# [What you will do]
Your answer must be the records below, reproduced exactly.

*** Dataset

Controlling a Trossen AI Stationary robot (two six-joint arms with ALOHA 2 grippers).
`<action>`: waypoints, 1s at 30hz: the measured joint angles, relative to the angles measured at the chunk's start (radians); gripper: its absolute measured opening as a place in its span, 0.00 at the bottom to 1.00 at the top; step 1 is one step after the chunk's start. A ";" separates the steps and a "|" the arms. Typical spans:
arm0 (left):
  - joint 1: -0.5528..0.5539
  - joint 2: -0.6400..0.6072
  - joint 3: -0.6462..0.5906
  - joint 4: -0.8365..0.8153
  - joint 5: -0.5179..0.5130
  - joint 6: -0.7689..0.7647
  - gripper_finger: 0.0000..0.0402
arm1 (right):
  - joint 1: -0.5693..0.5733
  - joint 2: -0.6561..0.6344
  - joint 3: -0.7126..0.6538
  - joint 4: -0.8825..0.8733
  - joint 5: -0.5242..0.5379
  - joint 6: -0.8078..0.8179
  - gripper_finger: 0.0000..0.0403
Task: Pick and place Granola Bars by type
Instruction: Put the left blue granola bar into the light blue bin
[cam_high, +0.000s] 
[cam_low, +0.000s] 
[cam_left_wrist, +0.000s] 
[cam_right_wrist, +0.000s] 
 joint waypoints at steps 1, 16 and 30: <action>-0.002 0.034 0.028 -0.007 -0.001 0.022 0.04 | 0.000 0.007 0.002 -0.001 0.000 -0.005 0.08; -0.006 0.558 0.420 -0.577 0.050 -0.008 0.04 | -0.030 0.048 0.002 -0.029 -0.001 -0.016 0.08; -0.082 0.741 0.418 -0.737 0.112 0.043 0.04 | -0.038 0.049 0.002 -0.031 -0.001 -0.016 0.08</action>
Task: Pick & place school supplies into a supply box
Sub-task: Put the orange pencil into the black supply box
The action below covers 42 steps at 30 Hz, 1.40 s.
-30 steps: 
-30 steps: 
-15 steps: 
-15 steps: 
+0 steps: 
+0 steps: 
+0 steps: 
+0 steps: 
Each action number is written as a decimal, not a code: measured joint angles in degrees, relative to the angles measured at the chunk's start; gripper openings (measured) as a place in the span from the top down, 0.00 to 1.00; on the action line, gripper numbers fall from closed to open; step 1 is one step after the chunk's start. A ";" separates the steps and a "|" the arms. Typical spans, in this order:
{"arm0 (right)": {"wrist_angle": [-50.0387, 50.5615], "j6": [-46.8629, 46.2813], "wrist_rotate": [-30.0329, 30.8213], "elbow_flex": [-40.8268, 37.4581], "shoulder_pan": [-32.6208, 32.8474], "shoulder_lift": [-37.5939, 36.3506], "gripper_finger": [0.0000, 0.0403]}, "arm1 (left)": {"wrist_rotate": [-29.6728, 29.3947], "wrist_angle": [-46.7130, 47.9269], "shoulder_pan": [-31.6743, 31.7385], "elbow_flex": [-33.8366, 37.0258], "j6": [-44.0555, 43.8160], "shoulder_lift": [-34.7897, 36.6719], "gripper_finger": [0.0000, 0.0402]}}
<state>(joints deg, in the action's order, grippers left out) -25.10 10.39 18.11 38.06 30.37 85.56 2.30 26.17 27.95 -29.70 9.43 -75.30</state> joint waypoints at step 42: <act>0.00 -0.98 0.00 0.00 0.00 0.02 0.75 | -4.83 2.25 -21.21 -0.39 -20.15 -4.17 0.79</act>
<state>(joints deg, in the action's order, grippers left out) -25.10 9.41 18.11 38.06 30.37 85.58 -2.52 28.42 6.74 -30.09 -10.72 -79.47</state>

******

# [Solution to the exercise]
Controlling a Trossen AI Stationary robot (two six-joint arms with ALOHA 2 grippers).
`<action>`: waypoints, 1s at 30hz: the measured joint angles, relative to the angles measured at the chunk's start (radians); gripper: its absolute measured opening as a place in its span, 0.00 at the bottom to 1.00 at the top; step 1 is one step after the chunk's start. A ";" separates the steps and a "|" the arms. Typical spans:
arm0 (left):
  - joint 1: -0.5528..0.5539
  - joint 2: -0.6400..0.6072
  - joint 3: -0.6462..0.5906
  - joint 4: -0.8365..0.8153
  - joint 5: -0.5179..0.5130
  - joint 6: -0.7689..0.7647
  - gripper_finger: 0.0000..0.0402
arm1 (right):
  - joint 1: -0.5693..0.5733
  - joint 2: -0.6561..0.6344
  - joint 3: -0.7126..0.6538
  - joint 4: -0.8825..0.8733
  - joint 5: -0.5242..0.5379
  - joint 6: -0.8078..0.8179
  - gripper_finger: 0.0000..0.0403
Task: Pick and place Granola Bars by type
Instruction: Put the left blue granola bar into the light blue bin
[cam_high, +0.000s] 
[cam_low, +0.000s] 
[cam_left_wrist, +0.000s] 
[cam_right_wrist, +0.000s] 
 joint waypoints at steps 1, 16 and 30: <action>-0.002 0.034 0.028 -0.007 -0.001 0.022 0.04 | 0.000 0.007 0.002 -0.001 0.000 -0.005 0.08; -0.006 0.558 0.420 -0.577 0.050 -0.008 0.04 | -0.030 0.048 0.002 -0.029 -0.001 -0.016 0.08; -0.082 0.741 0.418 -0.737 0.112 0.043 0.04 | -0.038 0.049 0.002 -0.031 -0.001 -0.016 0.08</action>
Task: Pick & place school supplies into a supply box
Sub-task: Put the orange pencil into the black supply box
The action below covers 42 steps at 30 Hz, 1.40 s.
-30 steps: 
-30 steps: 
-15 steps: 
-15 steps: 
+0 steps: 
+0 steps: 
+0 steps: 
+0 steps: 
Each action number is written as a decimal, not a code: measured joint angles in degrees, relative to the angles measured at the chunk's start; gripper openings (measured) as a place in the span from the top down, 0.00 to 1.00; on the action line, gripper numbers fall from closed to open; step 1 is one step after the chunk's start. A ";" separates the steps and a "|" the arms. Typical spans, in this order:
{"arm0 (right)": {"wrist_angle": [-50.0387, 50.5615], "j6": [-46.8629, 46.2813], "wrist_rotate": [-30.0329, 30.8213], "elbow_flex": [-40.8268, 37.4581], "shoulder_pan": [-32.6208, 32.8474], "shoulder_lift": [-37.5939, 36.3506], "gripper_finger": [0.0000, 0.0403]}, "arm1 (left)": {"wrist_rotate": [-29.6728, 29.3947], "wrist_angle": [-46.7130, 47.9269], "shoulder_pan": [-31.6743, 31.7385], "elbow_flex": [-33.8366, 37.0258], "j6": [-44.0555, 43.8160], "shoulder_lift": [-34.7897, 36.6719], "gripper_finger": [0.0000, 0.0402]}}
<state>(joints deg, in the action's order, grippers left out) -25.10 10.39 18.11 38.06 30.37 85.56 2.30 26.17 27.95 -29.70 9.43 -75.30</state> joint waypoints at step 42: <act>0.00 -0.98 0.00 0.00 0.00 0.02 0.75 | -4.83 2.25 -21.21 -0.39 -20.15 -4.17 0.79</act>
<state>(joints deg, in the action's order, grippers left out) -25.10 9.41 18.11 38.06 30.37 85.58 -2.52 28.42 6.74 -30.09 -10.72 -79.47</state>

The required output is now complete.